Home pagePress monitoring3-D-printed organ-on-a-chip with integrated sensors

3-D-printed organ-on-a-chip with integrated sensors

Date: 31.10.2016 

Harvard University researchers have made the first entirely 3D-printed organ-on-a-chip with integrated sensing. Built by a fully automated, digital manufacturing procedure, the 3D-printed heart-on-a-chip can be quickly fabricated in customized form factors allowing researchers to easily collect reliable data for short-term and long-term studies. 

This new approach to manufacturing may one day allow researchers to rapidly design organs-on-chips, also known as microphysiological systems, that match the properties of a specific disease or even an individual patient's cells.

"This new programmable approach to building organs-on-chips not only allows us to easily change and customize the design of the system by integrating sensing but also drastically simplifies data acquisition," said Johan Ulrik Lind, first author of the paper and postdoctoral fellow at the Harvard John A. Paulson School of Engineering and Applied Sciences (SEAS). Lind is also a researcher at the Wyss Institute for Biologically Inspired Engineering at Harvard University.

"Our microfabrication approach opens new avenues for in vitro tissue engineering, toxicology and drug screening research," said Kit Parker, Tarr Family Professor of Bioengineering and Applied Physics at SEAS, who coauthored the study.

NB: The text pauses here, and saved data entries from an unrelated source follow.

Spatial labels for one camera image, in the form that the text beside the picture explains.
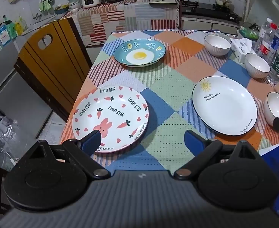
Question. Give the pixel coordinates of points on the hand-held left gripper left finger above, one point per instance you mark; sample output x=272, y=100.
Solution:
x=94, y=139

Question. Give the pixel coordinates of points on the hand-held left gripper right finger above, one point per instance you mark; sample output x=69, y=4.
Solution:
x=191, y=139

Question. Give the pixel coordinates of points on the white ribbed bowl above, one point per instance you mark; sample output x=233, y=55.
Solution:
x=257, y=65
x=216, y=45
x=278, y=106

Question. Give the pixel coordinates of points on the pink rabbit Lovely Bear plate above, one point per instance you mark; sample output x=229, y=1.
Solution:
x=111, y=114

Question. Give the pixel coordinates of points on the white sun plate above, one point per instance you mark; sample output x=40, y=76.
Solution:
x=225, y=106

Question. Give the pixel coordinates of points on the teal fried egg plate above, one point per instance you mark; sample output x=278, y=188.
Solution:
x=139, y=52

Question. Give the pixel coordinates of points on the stack of small bowls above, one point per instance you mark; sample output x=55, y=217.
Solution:
x=74, y=3

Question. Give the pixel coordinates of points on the blue cloth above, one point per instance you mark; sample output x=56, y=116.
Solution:
x=273, y=159

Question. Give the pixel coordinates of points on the red label water bottle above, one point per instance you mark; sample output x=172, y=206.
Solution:
x=267, y=45

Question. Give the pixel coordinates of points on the white tissue pack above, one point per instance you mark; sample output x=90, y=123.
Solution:
x=240, y=48

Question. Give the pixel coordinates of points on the clear plastic bags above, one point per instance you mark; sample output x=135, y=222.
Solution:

Organs-on-chips mimic the structure and function of native tissue and have emerged as a promising alternative to traditional animal testing. However, the fabrication and data collection process for organs-on-chips is expensive and laborious. Currently, these devices are built in clean rooms using a complex, multi-step lithographic process and collecting data requires microscopy or high-speed cameras.